When Hurricane Helene barreled across several southern states last fall, it destroyed homes and killed more than 150 people. The storm also took out one of the country’s main factories producing intravenous fluid bags widely used in hospitals.

The ensuing shortage forced manufacturer Baxter International Inc. to ration supplies and hospitals to use fewer IV bags, illustrating the risks that climate change poses to the pharmaceutical supply chain.

Nearly two-thirds of US drug production facilities are located in areas that have had a major disaster like a fire or hurricane in recent years, according to a new study published in the peer-reviewed journal JAMA on Wednesday. The paper concluded that plants across the drug supply chain, from those that manufacture active pharmaceutical ingredients to packaging facilities, risk disruption as climate change ups the odds of extreme weather.

These threats are especially pressing as the Trump administration makes a push to ramp up US drug manufacturing, say the authors of the new research. As part of a broader effort to increase US pharmaceutical factories, President Donald Trump has threatened to impose tariffs on imported medicines, a move that could make the country more reliant on domestically produced supplies. Roughly 40% of finished medications and 80% of active pharmaceutical ingredient components come from abroad, according to US Food and Drug Administration estimates.

“Climate change-driven extreme weather events impose new threats to established vulnerabilities in the US drug supply,” the study’s authors wrote. “Those threats must be examined to be appropriately mitigated.”

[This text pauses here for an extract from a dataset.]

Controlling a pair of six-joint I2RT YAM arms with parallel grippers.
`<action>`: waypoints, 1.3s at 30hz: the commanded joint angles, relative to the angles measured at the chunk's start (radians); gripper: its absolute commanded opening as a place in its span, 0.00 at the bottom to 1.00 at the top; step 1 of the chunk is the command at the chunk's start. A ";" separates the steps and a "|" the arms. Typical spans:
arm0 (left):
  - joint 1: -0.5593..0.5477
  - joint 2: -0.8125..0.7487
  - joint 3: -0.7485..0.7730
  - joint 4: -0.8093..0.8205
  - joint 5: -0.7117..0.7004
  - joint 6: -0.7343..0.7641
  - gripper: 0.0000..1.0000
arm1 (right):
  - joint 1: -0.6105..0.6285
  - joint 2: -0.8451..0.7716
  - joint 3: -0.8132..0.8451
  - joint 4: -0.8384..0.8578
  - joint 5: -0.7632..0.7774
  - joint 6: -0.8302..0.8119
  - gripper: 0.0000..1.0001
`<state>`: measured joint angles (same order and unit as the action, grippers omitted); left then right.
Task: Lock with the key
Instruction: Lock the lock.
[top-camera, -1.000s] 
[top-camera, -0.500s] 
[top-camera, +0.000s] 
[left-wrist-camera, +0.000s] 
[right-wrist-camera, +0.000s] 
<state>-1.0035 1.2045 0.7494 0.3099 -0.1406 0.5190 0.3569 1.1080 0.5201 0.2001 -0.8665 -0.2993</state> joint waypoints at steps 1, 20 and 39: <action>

Related: Coastal Communities Restoring Natural Defenses Against Storm Surges, Rising Seas

The analysis used FDA and Federal Emergency Management Agency databases to find drug production facilities in counties with major fire, hurricane, storm, tornado and flood events between 2019 and 2024. California, Florida and North Carolina were home to the largest numbers of facilities in counties with presidential disaster declarations.

Hurricanes were the most common of the climate-related disasters in areas with pharmaceutical facilities, according to the research.

In 2017, Hurricane Maria hit Puerto Rico and disrupted Baxter’s saline solution manufacturing facility there. Baxter is a major manufacturer of the sterile salt water widely used in hospitals to deliver medications and keep patients hydrated. The company didn’t have backup facilities manufacturing smaller bags of the saline solution, which compounded pre-existing supply issues. Baxter has said it’s learned from Maria and now has a more resilient supply chain, citing manufacturing investments and FDA clearance to produce saline outside of the US if needed.

Even resilient supply chains are prone to climate shocks, though. Helene flooded Baxter’s North Carolina facility, which made 60% of the IV fluid bags used in US hospitals for various functions, including to deliver medicine. Baxter reported earlier this year that the North Carolina plant was back at pre-hurricane production levels, and the FDA said this month that the shortages had resolved.

Sarah Ryan, a spokesperson for pharmaceutical industry group PhRMA, says that the industry works with government regulators to avoid shortages.

The new research did not determine how often such disasters result in shortages, saying that data wasn’t readily available.